People will often say the lacrosse community is a small one, but the community of dads playing in the PLL is even smaller. Players like White, Matt Abbott, Kyle Harrison, Brodie Merrill and Lyle Thompson balance playing professional lacrosse and traveling on weekends during the summer with daddy duty.

White and Abbott are new parents; White’s son, Macklin, was born in September 2020, and Abbott’s son, Landen, was born in May 2020. Becoming dads immediately impacted their lacrosse careers, as neither played in their respective 2020 bubbles. While White also was starting a new job over the summer, both he and Abbott said their families factored heavily into their decisions to take a season off.

“At first, you think it’s a tough decision, but it wasn’t,” White said. “It was unfortunate, and I was bummed to not be with the team, but I was happy to be starting my job off on the right foot in medical sales and also being there for Kelsey.”

“I didn’t feel like going away for 10 days of lacrosse and two weeks of quarantine was the right thing to do,” Abbott added. “This was the first season I missed in my life. It was a different feeling but a right one.”

After being home with their new families throughout the summer and fall, White and Abbott talked about how difficult it was to go to training camp and leave their sons for the first time for an extended period. It was a whirlwind of emotions for Abbott, whose son took his first steps two days before he left to join the Whipsnakes for training camp at Gillette Stadium.







That fear of not being with your children is something Kyle Harrison has dealt with for the past six years, and he said it does not get any easier.

“Summer is the best time,” he said. “They’re not in school. They’re at the pool or beach, and you’re missing it.”

Harrison didn’t try to pretend that even though his children are a little older — Brooke is 6 years old and Smith is 4 years old — he had it all figured out.
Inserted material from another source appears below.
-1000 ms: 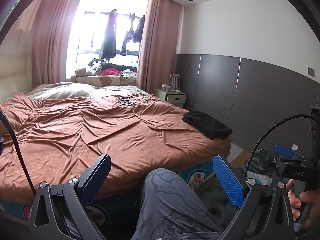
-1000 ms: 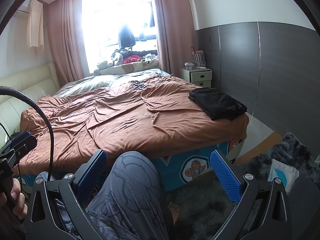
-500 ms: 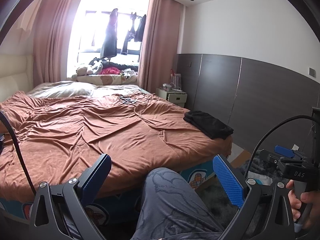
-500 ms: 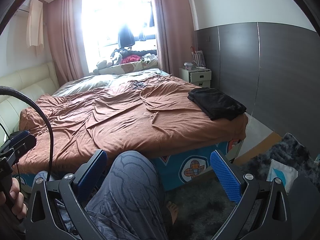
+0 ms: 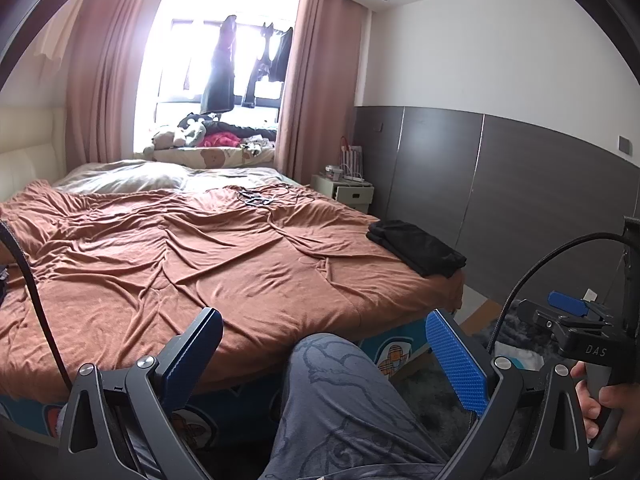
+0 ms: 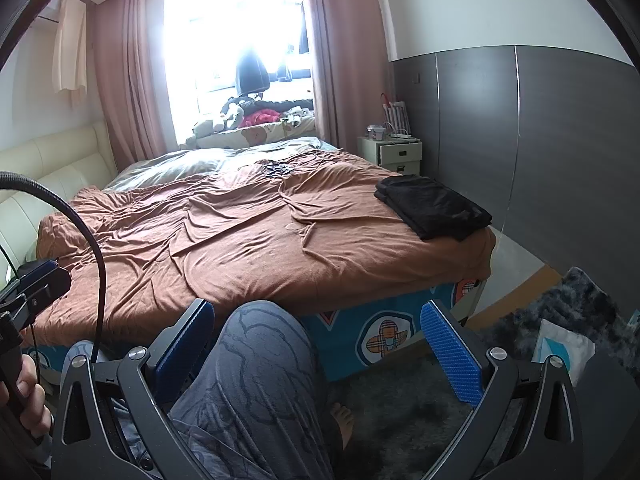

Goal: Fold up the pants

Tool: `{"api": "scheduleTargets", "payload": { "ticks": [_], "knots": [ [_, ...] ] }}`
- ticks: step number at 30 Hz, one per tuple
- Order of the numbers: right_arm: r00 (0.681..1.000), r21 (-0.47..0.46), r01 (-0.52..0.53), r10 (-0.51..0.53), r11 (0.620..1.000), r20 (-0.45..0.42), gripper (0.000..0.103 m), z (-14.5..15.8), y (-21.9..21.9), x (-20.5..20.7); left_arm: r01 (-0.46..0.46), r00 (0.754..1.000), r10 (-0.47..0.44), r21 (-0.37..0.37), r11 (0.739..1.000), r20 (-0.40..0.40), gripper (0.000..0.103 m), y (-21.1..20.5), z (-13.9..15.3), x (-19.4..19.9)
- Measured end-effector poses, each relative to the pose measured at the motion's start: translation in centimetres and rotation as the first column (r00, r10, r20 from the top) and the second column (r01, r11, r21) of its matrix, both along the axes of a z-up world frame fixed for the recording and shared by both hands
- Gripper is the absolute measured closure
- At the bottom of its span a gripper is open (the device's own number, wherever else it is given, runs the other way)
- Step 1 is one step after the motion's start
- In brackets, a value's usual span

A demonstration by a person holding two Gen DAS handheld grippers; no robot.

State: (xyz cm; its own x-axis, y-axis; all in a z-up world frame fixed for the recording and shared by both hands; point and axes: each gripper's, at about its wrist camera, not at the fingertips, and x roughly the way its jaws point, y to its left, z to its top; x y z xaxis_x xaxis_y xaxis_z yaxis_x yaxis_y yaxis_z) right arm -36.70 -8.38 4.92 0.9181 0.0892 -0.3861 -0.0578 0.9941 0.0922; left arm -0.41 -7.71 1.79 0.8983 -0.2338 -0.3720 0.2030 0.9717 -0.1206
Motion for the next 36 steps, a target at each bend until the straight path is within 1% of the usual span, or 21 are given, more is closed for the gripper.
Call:
{"api": "scheduleTargets", "payload": {
  "ticks": [25,31,36],
  "knots": [
    [1.000,-0.010,-0.008,0.008,1.000,0.005,0.000,0.2,-0.5,-0.2,-0.001,1.000,0.001,-0.009,1.000,-0.009,0.001,0.3,0.1,0.1],
    [1.000,-0.014,-0.011,0.011,1.000,0.010,0.000,0.2,-0.6,-0.3,0.002,1.000,-0.002,-0.004,1.000,0.014,0.001,0.1,0.3,-0.4],
    [1.000,-0.012,-0.015,0.016,1.000,0.017,0.000,0.3,-0.5,-0.6,-0.004,1.000,0.004,0.001,1.000,0.018,0.001,0.2,0.3,-0.9]
  ]
}}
He said balancing parenting and playing professionally is “exhausting,” but he also knows it is what has to be done in order to pursue his passion.

He acknowledged that all parents have some job or time commitment they have to balance, and that if you want something bad enough, you find a way to get it all done.
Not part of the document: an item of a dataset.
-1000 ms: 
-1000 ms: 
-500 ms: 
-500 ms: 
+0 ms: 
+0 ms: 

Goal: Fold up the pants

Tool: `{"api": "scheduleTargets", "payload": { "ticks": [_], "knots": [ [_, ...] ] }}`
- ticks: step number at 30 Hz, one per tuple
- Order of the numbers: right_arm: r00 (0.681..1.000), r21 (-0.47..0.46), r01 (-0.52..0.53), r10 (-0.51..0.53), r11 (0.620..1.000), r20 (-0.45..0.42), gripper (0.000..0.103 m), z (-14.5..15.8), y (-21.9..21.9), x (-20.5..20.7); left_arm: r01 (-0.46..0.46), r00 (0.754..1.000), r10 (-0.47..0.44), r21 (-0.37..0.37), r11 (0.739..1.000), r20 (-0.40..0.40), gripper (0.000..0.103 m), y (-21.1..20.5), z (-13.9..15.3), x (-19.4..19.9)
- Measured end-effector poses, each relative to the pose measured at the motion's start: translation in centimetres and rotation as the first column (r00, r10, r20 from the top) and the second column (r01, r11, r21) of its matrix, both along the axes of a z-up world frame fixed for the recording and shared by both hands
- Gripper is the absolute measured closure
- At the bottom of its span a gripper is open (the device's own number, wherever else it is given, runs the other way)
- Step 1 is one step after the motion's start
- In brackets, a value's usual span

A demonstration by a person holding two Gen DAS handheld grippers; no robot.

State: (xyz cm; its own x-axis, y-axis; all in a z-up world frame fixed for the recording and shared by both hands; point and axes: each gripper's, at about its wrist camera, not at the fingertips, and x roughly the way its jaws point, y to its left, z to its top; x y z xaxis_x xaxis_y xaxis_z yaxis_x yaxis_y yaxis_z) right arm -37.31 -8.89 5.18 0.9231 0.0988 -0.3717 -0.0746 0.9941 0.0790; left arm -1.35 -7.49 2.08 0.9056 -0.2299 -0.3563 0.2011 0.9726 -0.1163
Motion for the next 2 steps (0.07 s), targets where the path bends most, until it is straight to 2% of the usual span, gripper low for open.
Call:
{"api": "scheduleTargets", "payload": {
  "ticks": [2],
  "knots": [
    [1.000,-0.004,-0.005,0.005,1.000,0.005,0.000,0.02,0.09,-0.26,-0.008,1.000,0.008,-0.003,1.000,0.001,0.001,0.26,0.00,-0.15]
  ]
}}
“You figure out your flow,” he said. “Smith goes to school at 8 [a.m.]. I’ll work out for two hours. Then, I’ll get started with work and get through what I need to get through.

“You schedule calls for when you’re in the car. You get it all done, and evening comes. You have family time, tubby time, reading time, you go to sleep and do it all over again.”
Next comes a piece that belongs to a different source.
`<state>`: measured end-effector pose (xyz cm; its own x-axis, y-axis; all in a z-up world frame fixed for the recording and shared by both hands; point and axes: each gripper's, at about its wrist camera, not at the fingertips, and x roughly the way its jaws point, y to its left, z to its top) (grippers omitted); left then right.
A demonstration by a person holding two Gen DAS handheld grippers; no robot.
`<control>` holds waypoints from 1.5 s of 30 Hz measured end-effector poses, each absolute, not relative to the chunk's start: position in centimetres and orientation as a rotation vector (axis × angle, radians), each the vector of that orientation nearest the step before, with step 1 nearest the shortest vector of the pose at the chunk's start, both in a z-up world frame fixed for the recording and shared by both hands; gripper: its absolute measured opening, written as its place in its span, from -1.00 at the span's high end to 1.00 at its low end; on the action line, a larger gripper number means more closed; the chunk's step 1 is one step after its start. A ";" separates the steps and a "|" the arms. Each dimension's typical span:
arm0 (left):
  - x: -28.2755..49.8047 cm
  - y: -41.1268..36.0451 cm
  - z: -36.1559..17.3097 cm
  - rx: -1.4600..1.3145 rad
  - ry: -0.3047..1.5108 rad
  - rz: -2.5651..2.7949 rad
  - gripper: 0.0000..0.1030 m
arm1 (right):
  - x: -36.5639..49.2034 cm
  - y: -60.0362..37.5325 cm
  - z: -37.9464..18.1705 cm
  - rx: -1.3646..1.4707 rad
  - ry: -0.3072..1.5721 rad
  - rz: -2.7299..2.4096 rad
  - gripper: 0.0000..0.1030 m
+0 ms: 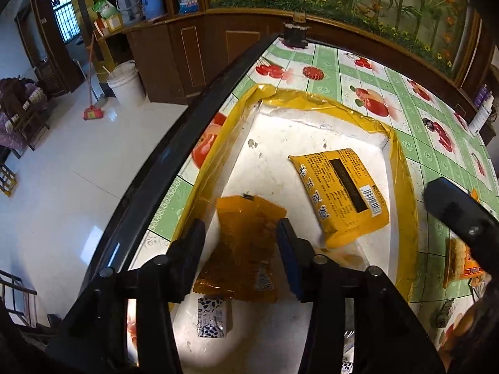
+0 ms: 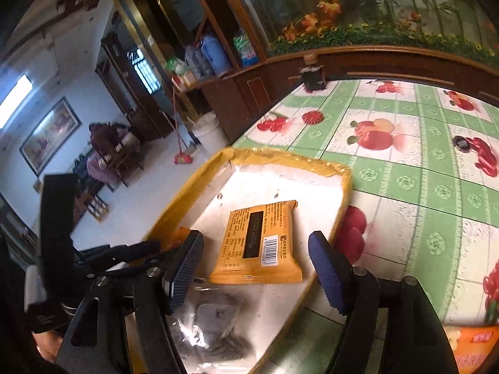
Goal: Organize snacks
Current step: 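Lower both bags into the white tray and open both grippers, then move both grippers back toward the remaining snacks on the table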
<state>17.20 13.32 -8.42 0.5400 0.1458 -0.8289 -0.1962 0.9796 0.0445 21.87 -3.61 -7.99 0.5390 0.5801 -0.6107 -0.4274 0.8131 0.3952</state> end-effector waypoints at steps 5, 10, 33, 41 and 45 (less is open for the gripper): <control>16.4 12.5 -7.4 -0.037 0.948 0.218 -0.08 | 20.8 -5.3 -6.9 0.252 0.785 0.590 -0.40; 14.8 11.7 -5.5 -0.025 0.875 0.227 -0.08 | 18.9 -7.6 -5.6 0.331 0.741 0.596 -0.40; 9.8 1.6 -2.7 0.027 0.820 0.037 -0.13 | 10.0 -22.2 -2.1 0.743 0.429 0.469 -0.74; 7.6 0.2 -2.1 0.051 0.800 0.018 -0.13 | 7.8 -25.8 -2.4 0.740 0.556 0.425 -0.80; 6.5 0.2 -1.9 0.039 0.798 0.012 -0.13 | 5.7 -28.4 -3.4 0.841 0.608 0.477 -0.80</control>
Playing and parenting takes sacrifice and proper time management, but maybe most importantly, it takes a supportive partner.

“First and foremost, with Kelsey and how she has, for the past 10 years, always supported me leaving every weekend,” White said. “It’s definitely tough for the significant others and families. I have to applaud Kelsey because she’s been super supportive of me playing in the NLL and PLL and formerly MLL. To stick with me through that and support me is something I don’t take lightly. I understand how much sacrifice she had there.”

While it’s not an easy task, it can be a very rewarding one, especially when the players get to share their experiences as a professional athlete with their children. Much like the moment White had with his son in Atlanta, Abbott and Harrison have their own special memories with their children at PLL games.

“My wife [Alida], Landen, and in-laws came to the game in Foxborough,” Abbott said. “He got to watch his first lacrosse game at a little over a year old. It’s a memory for me and my wife and the rest of us. We’ll have pictures to show him when he gets older. It meant the world to me.”

“My favorite memory from the PLL is in 2019 when Smith and Brooke were running around on Homewood Field,” Harrison said. “That place means everything to me from my days at Hopkins. Playing a game there in 2019 and having them running around on the field with me is my favorite moment. I have a picture of me and Smith walking; it’s my favorite lacrosse picture because of the location. Having my kids and wife and parents there, it’s a special moment. It’s cool to wear the jerseys and be a part of it. I would’ve never dreamed of it.”